WHAT IS NEEDED:
From the entries that follow, copy every line with the word "location".

(Records from a collection)
________________________

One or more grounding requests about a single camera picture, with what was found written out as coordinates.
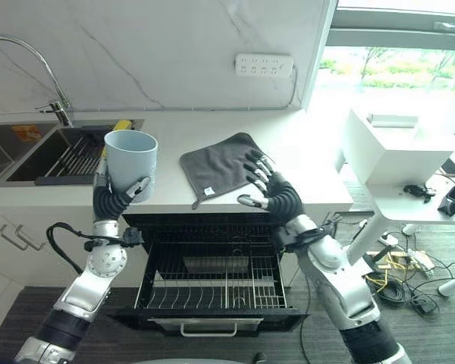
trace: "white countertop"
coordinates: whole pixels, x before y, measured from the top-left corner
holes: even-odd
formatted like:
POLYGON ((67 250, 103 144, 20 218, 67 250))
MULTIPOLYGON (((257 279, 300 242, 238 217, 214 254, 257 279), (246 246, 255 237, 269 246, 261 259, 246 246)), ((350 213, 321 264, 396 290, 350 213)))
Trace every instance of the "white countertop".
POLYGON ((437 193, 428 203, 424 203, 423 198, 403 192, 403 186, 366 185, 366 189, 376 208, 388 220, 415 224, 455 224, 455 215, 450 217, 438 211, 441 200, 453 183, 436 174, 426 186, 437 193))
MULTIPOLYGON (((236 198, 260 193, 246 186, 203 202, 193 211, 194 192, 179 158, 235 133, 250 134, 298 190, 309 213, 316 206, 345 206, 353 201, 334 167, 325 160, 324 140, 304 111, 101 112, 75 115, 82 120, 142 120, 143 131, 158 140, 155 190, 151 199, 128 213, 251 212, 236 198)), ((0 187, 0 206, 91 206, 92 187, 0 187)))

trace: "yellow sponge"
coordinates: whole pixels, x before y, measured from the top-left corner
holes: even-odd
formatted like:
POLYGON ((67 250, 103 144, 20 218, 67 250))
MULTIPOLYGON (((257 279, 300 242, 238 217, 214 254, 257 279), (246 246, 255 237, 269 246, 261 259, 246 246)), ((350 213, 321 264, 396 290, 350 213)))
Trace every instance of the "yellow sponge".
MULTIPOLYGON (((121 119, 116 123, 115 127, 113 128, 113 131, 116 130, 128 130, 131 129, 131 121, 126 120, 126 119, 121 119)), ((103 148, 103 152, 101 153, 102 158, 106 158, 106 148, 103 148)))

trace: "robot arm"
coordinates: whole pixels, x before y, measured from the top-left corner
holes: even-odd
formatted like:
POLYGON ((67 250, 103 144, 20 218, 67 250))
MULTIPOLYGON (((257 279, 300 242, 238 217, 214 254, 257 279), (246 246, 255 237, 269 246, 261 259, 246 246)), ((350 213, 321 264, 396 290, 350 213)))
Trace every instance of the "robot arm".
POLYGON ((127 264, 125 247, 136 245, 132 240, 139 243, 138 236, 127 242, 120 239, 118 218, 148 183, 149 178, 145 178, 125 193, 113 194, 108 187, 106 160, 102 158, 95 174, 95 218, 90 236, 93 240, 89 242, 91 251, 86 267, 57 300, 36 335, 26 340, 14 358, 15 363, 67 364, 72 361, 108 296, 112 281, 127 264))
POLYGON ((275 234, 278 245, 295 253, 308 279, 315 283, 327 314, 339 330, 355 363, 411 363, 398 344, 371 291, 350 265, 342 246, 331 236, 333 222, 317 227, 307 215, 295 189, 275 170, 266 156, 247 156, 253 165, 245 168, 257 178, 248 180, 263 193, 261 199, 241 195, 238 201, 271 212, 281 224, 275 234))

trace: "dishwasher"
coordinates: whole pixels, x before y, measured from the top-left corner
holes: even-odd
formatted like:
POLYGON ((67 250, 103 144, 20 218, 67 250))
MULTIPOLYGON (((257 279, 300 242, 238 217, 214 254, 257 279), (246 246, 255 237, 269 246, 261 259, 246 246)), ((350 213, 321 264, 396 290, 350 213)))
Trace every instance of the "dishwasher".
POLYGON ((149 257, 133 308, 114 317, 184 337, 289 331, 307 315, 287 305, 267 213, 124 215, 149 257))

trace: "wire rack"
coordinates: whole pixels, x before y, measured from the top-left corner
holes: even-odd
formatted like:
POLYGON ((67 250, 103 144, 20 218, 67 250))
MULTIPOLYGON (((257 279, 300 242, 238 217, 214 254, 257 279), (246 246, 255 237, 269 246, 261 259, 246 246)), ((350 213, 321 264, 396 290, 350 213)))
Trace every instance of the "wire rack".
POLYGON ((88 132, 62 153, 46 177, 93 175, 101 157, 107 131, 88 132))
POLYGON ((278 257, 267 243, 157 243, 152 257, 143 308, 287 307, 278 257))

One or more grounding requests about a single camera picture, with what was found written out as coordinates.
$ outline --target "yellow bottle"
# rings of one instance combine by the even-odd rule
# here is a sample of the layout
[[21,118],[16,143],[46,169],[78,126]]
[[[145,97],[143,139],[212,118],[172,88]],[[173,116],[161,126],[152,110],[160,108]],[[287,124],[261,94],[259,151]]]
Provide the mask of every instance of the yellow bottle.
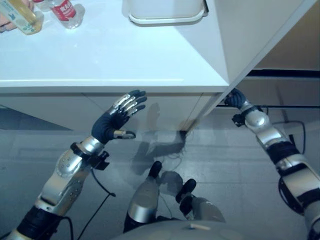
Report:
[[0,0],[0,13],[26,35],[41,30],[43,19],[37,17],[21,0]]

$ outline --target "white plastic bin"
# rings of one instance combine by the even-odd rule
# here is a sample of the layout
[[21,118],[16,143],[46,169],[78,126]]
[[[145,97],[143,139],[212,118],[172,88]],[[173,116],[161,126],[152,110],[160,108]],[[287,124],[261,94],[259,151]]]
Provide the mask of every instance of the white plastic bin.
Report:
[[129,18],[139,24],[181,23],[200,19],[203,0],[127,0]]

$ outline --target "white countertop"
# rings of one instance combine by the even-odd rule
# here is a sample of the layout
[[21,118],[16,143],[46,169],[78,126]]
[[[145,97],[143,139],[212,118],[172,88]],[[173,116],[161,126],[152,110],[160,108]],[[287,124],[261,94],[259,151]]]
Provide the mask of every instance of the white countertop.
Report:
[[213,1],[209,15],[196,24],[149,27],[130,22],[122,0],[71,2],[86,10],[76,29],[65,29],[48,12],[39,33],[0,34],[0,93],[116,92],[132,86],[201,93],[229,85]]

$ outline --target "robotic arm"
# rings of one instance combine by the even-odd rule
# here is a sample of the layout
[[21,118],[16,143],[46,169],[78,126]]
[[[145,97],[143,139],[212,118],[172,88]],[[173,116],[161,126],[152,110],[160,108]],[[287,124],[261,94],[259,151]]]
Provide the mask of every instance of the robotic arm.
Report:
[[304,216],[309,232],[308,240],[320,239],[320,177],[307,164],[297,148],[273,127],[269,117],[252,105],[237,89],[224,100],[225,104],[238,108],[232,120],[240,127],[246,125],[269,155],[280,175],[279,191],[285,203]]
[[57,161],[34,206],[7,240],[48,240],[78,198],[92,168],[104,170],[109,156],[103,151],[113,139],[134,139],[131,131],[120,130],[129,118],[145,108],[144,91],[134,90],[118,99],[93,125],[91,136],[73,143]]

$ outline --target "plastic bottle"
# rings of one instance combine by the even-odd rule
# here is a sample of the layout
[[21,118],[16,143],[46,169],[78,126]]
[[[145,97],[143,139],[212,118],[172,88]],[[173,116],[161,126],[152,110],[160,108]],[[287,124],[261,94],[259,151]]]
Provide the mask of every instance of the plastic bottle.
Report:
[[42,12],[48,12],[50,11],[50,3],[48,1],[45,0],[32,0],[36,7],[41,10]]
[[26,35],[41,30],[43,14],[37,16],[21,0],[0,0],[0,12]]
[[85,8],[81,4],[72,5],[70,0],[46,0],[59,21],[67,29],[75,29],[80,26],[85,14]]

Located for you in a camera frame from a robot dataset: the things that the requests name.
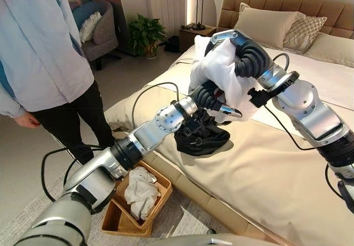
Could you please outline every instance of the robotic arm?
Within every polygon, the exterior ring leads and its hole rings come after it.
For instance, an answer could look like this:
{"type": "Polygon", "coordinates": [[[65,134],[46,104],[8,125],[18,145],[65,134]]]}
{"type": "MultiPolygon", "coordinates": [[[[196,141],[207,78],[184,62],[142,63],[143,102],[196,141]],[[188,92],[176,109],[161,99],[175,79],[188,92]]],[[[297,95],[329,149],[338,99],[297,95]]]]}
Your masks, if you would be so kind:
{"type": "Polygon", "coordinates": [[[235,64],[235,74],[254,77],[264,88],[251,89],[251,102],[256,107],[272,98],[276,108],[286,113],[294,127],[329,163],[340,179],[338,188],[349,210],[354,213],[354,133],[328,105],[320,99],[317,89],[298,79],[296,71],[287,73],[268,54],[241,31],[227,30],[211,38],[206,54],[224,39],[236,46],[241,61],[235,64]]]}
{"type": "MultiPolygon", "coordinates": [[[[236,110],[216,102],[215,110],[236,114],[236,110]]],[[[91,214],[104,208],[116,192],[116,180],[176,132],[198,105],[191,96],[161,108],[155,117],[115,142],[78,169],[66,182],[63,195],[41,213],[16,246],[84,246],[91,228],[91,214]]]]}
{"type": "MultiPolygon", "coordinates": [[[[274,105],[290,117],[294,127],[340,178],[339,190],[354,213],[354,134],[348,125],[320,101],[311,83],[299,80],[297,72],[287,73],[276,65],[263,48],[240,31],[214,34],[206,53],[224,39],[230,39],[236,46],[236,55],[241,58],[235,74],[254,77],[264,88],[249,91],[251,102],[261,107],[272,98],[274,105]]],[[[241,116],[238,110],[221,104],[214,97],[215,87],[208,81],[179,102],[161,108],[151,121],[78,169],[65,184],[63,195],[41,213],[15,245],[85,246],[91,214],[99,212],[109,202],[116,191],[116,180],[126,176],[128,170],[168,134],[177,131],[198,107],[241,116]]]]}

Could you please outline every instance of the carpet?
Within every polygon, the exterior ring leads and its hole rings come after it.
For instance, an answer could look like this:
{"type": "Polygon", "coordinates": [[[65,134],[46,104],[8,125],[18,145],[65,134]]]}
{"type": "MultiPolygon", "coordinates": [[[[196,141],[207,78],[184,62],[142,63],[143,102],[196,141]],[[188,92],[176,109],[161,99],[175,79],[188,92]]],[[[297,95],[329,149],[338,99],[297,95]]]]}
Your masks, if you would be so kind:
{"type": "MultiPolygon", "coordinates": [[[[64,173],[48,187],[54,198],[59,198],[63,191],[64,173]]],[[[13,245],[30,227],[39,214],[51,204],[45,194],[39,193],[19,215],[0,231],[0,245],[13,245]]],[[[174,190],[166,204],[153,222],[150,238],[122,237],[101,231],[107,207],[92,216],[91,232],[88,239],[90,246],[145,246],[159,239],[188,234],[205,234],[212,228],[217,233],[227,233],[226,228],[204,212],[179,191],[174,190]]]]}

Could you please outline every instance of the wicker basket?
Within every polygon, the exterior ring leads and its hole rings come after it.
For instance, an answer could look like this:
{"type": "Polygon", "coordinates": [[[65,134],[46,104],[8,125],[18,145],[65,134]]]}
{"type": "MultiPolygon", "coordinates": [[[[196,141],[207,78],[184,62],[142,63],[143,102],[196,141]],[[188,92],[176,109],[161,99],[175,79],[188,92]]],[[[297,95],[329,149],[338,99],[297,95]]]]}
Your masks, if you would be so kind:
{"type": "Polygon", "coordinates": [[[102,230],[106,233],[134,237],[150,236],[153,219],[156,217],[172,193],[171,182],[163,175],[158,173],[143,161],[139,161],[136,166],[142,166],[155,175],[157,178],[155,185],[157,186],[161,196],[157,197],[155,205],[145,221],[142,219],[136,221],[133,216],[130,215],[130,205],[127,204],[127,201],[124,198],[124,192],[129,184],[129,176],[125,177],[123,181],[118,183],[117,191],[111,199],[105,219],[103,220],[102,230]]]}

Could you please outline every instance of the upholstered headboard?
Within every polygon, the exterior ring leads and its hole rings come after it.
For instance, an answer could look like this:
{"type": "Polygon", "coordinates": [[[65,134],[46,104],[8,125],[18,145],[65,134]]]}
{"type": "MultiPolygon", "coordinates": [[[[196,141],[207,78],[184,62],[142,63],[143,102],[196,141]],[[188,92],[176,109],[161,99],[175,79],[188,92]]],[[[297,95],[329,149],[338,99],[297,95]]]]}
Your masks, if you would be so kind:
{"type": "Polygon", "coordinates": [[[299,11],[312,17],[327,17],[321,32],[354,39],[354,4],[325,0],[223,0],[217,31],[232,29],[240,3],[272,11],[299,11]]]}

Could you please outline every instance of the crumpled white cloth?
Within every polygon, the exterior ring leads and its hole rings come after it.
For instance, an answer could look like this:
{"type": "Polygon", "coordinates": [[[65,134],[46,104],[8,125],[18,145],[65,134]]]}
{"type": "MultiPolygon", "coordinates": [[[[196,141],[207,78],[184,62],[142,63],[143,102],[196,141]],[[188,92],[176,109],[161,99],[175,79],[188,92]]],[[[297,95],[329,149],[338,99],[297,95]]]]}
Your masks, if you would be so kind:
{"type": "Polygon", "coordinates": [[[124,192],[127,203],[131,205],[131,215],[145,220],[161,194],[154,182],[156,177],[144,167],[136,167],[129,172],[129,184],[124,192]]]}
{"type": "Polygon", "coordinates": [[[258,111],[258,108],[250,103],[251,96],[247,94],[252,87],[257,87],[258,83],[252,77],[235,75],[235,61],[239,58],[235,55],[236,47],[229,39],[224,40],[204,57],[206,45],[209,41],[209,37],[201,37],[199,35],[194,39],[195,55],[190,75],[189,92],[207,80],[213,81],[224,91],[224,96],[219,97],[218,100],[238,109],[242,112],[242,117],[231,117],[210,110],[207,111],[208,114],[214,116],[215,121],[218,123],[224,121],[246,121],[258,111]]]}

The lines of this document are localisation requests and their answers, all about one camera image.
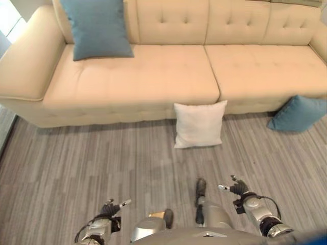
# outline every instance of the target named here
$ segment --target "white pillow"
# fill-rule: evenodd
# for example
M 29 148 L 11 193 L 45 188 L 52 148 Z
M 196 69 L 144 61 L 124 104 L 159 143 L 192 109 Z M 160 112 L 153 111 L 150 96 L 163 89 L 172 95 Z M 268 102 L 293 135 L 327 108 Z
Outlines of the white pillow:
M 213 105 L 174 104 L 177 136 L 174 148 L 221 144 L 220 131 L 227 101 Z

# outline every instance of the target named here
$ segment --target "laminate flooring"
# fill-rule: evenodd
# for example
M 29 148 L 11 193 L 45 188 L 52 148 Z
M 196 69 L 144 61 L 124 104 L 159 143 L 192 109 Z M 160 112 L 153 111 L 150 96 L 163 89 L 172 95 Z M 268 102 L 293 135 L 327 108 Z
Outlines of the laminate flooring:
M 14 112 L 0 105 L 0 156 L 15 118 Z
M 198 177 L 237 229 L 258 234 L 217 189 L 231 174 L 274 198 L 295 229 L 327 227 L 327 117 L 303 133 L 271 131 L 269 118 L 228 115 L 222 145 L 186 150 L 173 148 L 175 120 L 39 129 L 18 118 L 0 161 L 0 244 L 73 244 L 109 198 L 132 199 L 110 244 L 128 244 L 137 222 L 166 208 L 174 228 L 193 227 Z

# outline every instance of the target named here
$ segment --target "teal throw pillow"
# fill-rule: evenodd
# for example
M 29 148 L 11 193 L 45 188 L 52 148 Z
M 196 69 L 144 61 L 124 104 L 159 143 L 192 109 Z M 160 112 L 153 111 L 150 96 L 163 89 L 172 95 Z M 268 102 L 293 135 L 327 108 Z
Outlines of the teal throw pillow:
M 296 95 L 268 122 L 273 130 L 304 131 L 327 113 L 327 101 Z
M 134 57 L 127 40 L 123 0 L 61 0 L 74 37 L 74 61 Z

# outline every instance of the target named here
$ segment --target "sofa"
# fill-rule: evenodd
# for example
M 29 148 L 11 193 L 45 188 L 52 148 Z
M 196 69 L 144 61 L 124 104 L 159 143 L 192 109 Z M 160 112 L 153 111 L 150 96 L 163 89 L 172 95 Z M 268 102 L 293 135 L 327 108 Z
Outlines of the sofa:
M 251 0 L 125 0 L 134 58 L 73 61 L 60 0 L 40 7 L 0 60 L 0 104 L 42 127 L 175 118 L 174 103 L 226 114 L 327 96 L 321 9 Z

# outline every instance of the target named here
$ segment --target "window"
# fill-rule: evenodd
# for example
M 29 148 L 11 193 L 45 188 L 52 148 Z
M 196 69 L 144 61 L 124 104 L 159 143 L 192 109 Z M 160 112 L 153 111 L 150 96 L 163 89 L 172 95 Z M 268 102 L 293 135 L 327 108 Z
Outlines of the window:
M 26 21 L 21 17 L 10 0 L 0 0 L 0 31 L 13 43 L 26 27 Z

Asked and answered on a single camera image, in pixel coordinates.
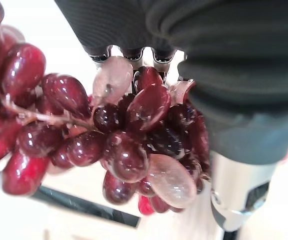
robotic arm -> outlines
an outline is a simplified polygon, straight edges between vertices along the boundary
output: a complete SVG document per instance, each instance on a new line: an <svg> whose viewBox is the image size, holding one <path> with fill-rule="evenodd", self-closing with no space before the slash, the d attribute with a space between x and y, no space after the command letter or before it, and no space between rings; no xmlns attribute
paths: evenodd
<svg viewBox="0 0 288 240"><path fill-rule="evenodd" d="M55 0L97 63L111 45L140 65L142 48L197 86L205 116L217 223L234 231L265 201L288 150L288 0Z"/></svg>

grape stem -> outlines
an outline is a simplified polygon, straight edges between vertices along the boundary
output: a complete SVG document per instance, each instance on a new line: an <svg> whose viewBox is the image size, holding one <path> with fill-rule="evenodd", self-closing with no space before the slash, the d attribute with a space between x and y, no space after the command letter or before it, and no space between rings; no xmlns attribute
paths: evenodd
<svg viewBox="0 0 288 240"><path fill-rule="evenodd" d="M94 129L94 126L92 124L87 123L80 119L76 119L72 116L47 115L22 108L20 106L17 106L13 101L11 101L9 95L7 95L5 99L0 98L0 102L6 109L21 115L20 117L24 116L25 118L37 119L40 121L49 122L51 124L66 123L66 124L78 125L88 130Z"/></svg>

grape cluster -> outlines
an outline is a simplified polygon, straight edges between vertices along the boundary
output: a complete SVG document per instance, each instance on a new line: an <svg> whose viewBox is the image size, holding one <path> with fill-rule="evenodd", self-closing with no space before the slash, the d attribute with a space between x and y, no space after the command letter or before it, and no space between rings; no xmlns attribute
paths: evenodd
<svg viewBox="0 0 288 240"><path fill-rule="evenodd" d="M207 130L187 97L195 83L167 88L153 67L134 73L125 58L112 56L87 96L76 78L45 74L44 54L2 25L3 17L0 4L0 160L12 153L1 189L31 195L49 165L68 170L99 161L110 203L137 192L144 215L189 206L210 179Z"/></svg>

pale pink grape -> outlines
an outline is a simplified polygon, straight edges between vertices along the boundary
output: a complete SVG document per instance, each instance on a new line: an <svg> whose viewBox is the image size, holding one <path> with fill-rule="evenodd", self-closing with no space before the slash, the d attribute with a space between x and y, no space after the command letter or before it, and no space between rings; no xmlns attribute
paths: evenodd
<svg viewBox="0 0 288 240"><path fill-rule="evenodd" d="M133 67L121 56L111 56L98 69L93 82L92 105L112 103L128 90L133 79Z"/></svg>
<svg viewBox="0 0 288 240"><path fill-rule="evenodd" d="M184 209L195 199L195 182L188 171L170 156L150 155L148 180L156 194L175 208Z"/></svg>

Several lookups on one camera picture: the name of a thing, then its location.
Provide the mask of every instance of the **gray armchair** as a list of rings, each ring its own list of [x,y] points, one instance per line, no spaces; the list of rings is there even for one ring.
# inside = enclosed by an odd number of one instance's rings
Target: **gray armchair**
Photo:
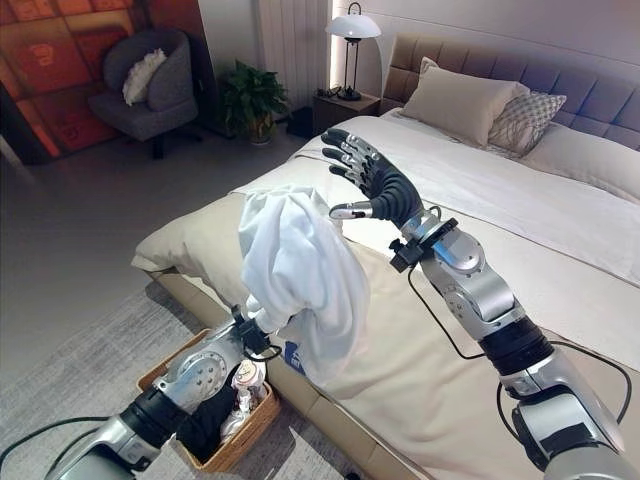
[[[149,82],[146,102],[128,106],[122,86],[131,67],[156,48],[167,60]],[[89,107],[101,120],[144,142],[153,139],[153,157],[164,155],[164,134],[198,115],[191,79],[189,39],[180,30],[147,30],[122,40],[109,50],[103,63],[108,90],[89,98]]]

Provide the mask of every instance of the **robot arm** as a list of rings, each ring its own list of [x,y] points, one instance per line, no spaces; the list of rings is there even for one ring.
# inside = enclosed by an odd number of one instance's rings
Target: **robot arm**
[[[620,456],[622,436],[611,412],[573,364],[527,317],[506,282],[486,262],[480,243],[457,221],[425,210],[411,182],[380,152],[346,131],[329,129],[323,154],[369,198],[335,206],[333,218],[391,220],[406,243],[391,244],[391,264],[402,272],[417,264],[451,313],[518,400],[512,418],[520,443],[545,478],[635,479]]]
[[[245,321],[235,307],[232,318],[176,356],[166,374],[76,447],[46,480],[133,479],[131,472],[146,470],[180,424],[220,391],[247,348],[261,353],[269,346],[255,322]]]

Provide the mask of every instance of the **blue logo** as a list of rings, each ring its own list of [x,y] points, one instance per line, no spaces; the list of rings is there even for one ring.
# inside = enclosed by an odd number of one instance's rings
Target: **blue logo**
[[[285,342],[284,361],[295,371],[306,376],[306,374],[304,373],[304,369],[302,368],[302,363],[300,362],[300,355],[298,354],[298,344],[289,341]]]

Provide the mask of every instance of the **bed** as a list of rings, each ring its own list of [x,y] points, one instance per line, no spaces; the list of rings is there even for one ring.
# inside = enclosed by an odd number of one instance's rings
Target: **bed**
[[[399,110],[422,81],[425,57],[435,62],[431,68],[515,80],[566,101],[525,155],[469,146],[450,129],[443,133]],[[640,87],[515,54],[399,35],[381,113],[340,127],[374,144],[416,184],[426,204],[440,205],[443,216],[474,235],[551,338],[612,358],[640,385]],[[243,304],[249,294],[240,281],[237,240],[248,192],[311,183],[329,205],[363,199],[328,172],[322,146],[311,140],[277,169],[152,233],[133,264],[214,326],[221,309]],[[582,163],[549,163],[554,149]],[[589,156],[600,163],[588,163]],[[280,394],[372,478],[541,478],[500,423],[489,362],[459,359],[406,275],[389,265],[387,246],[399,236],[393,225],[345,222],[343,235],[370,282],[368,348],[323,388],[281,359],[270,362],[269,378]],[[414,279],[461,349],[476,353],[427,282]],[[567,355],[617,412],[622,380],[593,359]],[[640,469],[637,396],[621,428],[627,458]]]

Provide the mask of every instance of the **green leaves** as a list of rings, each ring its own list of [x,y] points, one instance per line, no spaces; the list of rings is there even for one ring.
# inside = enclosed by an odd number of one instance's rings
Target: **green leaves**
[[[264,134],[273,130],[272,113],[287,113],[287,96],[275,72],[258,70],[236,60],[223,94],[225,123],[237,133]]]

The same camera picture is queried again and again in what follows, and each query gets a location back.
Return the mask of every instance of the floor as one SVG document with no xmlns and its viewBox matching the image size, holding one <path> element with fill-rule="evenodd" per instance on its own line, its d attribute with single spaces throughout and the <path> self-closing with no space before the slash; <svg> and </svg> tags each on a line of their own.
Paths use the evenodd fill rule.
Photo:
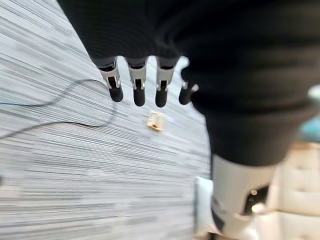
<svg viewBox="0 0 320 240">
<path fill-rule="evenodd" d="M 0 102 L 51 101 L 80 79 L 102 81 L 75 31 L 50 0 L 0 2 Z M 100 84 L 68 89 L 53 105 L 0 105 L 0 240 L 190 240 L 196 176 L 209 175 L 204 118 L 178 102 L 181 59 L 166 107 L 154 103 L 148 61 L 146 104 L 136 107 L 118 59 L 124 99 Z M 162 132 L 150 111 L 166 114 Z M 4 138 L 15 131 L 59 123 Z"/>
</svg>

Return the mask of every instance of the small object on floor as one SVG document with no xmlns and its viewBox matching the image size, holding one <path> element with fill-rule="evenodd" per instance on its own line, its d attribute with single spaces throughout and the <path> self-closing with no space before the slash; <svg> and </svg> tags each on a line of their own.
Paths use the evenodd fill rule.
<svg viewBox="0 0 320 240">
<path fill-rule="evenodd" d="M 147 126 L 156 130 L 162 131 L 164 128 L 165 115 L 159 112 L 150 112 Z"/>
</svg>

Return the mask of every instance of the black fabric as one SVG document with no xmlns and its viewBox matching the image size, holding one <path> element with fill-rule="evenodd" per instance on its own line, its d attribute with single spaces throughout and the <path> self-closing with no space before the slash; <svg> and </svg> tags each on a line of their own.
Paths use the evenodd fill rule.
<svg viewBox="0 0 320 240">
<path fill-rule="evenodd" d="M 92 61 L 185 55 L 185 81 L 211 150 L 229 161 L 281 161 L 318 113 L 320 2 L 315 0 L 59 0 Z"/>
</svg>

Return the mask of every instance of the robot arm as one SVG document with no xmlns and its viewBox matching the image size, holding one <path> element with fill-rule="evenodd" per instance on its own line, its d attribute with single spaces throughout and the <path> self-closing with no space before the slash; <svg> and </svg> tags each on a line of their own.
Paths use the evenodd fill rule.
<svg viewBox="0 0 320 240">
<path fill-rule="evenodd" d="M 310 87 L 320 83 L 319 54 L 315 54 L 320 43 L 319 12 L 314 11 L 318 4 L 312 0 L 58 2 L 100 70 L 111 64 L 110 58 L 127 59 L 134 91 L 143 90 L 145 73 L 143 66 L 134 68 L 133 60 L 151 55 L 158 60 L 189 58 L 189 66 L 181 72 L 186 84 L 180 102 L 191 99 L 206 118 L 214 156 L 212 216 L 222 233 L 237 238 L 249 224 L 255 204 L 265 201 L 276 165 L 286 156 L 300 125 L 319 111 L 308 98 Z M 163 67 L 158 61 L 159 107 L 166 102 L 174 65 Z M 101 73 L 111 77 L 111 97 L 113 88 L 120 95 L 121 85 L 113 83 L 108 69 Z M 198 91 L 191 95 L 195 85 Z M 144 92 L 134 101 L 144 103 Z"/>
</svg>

________________________

FINISHED TASK:
Several lookups on one camera picture: the name of a thing, then its location.
The same camera picture is queried again and again in what follows, and each query gets a location back.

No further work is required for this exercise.